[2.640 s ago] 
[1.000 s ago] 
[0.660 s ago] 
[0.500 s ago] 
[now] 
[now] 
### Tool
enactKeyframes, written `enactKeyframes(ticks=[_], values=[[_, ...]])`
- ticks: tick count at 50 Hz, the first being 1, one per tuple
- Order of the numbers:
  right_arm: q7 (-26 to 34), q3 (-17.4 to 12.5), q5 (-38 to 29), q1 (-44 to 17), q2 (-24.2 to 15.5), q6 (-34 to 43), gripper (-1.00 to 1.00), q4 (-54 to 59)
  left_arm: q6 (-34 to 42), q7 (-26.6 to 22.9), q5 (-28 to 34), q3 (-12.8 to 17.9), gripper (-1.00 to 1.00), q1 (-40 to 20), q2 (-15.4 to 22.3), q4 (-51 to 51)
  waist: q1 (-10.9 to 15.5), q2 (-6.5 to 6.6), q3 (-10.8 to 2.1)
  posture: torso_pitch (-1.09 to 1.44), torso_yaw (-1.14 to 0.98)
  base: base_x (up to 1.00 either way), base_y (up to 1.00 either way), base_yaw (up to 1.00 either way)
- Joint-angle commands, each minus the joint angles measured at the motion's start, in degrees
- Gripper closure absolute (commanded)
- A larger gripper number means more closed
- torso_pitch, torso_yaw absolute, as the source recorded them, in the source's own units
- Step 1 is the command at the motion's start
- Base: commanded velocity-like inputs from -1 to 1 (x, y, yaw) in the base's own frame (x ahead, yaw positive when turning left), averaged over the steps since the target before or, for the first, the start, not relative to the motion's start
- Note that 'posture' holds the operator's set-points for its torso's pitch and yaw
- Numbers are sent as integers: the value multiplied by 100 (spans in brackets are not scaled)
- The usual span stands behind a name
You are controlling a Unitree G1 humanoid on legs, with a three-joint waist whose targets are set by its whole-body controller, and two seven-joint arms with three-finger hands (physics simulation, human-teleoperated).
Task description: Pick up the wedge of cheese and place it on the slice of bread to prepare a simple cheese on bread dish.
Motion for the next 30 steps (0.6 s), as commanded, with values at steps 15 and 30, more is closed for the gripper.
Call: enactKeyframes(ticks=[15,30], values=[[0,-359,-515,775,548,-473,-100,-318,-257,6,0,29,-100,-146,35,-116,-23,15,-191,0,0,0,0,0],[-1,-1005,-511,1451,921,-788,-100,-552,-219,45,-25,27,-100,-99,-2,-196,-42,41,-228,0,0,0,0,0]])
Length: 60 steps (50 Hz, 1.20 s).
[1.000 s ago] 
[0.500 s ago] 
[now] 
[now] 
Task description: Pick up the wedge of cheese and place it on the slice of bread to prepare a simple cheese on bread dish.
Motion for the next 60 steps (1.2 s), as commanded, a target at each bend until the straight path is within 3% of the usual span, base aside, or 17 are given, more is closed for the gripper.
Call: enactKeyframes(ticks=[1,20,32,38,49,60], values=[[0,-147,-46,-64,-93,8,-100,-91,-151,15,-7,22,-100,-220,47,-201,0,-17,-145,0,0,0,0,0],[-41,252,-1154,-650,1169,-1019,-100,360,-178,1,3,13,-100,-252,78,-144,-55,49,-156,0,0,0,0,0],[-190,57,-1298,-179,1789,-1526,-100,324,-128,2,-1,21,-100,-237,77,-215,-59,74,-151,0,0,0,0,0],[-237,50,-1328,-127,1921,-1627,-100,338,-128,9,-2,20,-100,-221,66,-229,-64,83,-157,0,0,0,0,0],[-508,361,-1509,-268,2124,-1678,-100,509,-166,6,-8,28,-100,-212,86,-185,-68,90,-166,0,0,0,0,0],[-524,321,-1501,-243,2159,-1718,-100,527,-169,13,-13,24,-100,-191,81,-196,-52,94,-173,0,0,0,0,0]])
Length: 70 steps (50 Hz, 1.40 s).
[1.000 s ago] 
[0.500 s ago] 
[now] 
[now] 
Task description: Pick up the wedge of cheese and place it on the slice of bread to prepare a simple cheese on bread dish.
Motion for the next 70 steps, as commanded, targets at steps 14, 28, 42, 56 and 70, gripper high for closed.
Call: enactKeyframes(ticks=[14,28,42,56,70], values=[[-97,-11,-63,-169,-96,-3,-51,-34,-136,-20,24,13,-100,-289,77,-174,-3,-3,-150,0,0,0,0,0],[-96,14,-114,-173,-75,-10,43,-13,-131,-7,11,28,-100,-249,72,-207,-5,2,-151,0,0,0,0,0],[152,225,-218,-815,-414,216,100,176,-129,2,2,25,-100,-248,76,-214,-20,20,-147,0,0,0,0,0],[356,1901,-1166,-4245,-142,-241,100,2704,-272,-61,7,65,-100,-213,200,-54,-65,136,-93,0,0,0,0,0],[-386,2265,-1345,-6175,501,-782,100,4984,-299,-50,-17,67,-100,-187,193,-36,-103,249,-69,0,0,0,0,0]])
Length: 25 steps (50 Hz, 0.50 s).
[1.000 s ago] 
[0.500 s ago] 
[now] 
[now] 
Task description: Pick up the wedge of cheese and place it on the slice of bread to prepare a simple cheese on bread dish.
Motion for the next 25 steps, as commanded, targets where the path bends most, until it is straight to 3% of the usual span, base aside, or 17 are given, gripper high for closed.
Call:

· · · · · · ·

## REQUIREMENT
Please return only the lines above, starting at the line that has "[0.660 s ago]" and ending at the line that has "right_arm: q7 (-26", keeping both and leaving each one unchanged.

## RESULT FOR THIS TASK
[0.660 s ago] 
[0.500 s ago] 
[now] 
[now] 
### Tool
enactKeyframes, written `enactKeyframes(ticks=[_], values=[[_, ...]])`
- ticks: tick count at 50 Hz, the first being 1, one per tuple
- Order of the numbers:
  right_arm: q7 (-26 to 34), q3 (-17.4 to 12.5), q5 (-38 to 29), q1 (-44 to 17), q2 (-24.2 to 15.5), q6 (-34 to 43), gripper (-1.00 to 1.00), q4 (-54 to 59)

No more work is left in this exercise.